▶ [Exercise instructions]: After locating "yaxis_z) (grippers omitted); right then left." in the listing below, copy that line and each one after it exactly, ending with the line that has "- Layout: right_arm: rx".

▶ [Data provided]:
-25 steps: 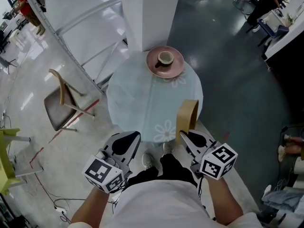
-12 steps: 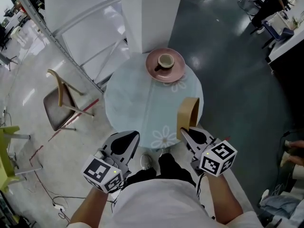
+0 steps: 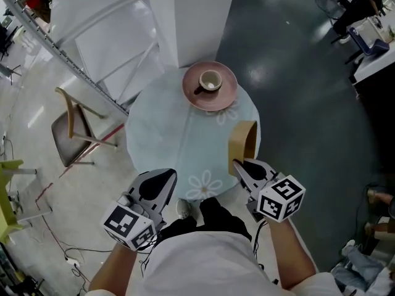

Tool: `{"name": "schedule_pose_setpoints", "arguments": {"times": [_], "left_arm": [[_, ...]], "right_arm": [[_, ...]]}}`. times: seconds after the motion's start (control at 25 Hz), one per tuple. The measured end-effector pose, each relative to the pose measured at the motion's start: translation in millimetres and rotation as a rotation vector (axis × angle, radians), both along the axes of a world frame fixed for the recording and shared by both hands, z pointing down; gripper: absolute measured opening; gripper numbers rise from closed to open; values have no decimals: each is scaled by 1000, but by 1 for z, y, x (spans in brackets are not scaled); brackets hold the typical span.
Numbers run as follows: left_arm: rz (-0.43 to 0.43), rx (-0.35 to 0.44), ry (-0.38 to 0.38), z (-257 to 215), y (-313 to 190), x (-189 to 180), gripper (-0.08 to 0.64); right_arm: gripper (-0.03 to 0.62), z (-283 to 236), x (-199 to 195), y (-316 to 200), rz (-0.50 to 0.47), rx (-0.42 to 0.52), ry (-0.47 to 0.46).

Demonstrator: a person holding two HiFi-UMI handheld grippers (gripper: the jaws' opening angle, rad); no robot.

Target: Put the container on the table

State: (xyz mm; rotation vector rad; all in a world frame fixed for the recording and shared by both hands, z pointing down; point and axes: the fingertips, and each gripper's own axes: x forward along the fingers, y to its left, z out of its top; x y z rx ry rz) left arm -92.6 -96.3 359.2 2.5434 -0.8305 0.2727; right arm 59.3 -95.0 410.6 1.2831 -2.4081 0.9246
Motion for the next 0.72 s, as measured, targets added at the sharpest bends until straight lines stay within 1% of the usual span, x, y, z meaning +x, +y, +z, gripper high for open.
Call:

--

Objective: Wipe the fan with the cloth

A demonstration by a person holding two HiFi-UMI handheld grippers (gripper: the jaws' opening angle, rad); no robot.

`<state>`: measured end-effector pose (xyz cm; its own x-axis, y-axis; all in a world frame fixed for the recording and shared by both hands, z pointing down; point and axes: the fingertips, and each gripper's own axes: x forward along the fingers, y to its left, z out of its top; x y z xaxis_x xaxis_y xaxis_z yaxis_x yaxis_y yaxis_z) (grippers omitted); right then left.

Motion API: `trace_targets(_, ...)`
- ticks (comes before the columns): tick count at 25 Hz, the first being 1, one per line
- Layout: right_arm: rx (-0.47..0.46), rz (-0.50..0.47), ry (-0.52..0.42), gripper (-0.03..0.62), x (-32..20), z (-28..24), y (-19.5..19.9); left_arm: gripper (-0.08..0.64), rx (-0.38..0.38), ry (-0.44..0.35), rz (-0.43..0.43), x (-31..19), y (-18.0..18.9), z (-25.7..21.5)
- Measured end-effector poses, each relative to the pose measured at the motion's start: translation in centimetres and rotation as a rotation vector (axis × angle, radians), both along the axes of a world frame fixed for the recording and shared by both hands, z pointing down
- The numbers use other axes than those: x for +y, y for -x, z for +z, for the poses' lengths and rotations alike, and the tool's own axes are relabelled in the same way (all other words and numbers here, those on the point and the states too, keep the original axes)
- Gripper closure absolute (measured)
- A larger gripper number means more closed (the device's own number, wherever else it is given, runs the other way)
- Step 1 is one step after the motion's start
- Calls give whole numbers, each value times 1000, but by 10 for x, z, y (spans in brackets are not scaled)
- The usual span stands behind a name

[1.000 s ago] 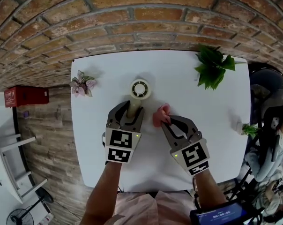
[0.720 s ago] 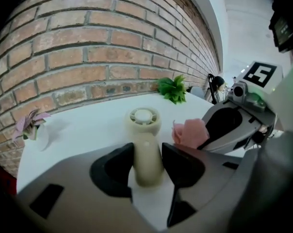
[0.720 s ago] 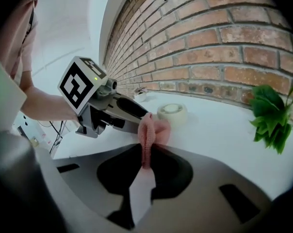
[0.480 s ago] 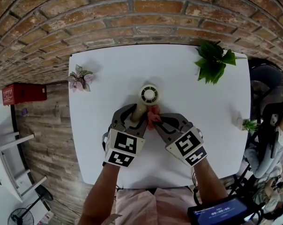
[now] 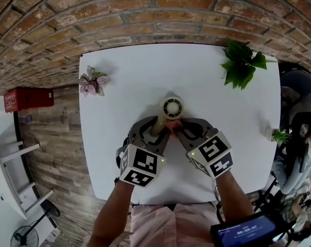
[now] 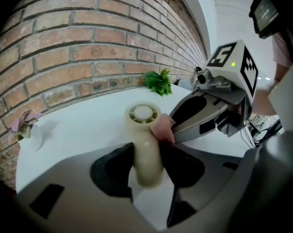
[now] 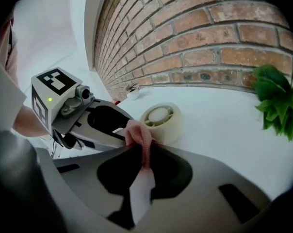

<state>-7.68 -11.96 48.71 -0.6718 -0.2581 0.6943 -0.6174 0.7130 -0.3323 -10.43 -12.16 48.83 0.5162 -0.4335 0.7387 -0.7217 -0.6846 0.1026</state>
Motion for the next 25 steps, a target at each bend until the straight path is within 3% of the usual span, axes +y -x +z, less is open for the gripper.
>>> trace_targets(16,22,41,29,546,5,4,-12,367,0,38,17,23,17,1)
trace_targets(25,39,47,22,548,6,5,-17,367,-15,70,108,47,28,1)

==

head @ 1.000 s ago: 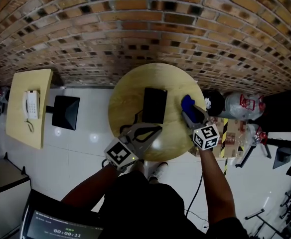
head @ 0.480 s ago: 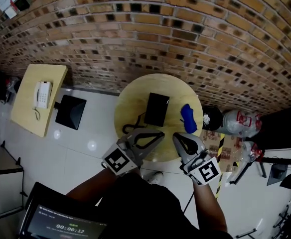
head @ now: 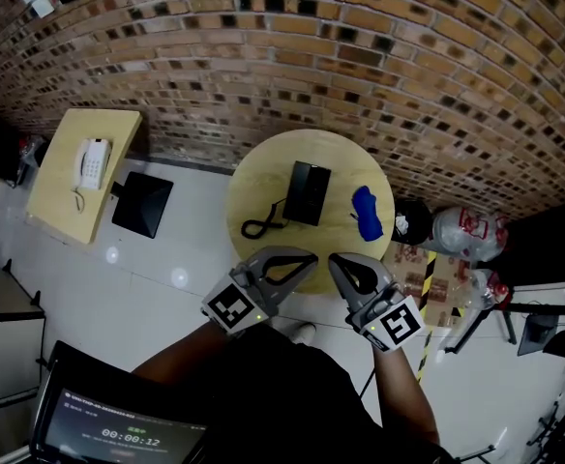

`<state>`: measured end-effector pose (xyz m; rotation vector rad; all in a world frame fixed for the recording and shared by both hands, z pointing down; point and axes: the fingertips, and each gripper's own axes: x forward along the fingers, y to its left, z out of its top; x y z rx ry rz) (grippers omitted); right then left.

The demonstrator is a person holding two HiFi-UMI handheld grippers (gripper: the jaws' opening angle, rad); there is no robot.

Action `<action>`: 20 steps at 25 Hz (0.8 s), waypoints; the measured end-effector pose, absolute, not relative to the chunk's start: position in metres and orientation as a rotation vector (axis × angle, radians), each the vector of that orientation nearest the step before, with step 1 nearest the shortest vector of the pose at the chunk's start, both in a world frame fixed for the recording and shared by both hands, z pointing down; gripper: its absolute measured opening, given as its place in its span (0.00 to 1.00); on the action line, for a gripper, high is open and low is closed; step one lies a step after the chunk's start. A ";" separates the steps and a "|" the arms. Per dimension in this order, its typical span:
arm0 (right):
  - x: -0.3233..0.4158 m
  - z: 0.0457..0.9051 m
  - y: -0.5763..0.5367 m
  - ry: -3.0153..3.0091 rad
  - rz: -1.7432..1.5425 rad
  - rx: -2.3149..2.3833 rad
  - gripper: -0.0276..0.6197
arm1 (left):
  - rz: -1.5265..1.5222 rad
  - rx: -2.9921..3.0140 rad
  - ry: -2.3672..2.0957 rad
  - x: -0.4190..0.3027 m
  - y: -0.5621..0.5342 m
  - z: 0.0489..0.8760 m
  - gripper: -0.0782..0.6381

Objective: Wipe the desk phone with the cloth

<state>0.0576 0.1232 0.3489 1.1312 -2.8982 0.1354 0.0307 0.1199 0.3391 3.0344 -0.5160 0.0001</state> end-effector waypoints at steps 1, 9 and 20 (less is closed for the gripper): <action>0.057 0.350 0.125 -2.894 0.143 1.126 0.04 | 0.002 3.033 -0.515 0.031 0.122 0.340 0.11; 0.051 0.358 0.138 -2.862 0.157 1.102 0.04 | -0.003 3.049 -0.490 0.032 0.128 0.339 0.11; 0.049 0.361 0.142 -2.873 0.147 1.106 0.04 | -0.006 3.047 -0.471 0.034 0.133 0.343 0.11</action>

▶ [Your response]:
`<state>`: measured end-effector pose (xyz cm; its own x-axis, y-axis; all in a world frame fixed for the recording and shared by both hands, z pointing down; point and axes: the fingertips, and each gripper's own axes: x forward along the fingers, y to its left, z out of its top; x y z xaxis_x xaxis_y xaxis_z yaxis_x yaxis_y yaxis_z) (grippers omitted); right then left.

Motion API: `trace_targets(_, ...)`
- ticks (comes before the columns): tick count at 25 Hz, the first being 1, one per line
- Layout: right_arm: rx (-0.47..0.46), rz (-0.50..0.47), ry (-0.52..0.42), gripper (-0.03..0.62), x (-32..20), z (-28..24), y (-19.5..19.9); left_arm: gripper (-0.08..0.64), rx (-0.38..0.38), ry (-0.44..0.35), rz (-0.43..0.43), x (-31..19), y (-18.0..18.9), z (-25.7..21.5)

That completes the exercise.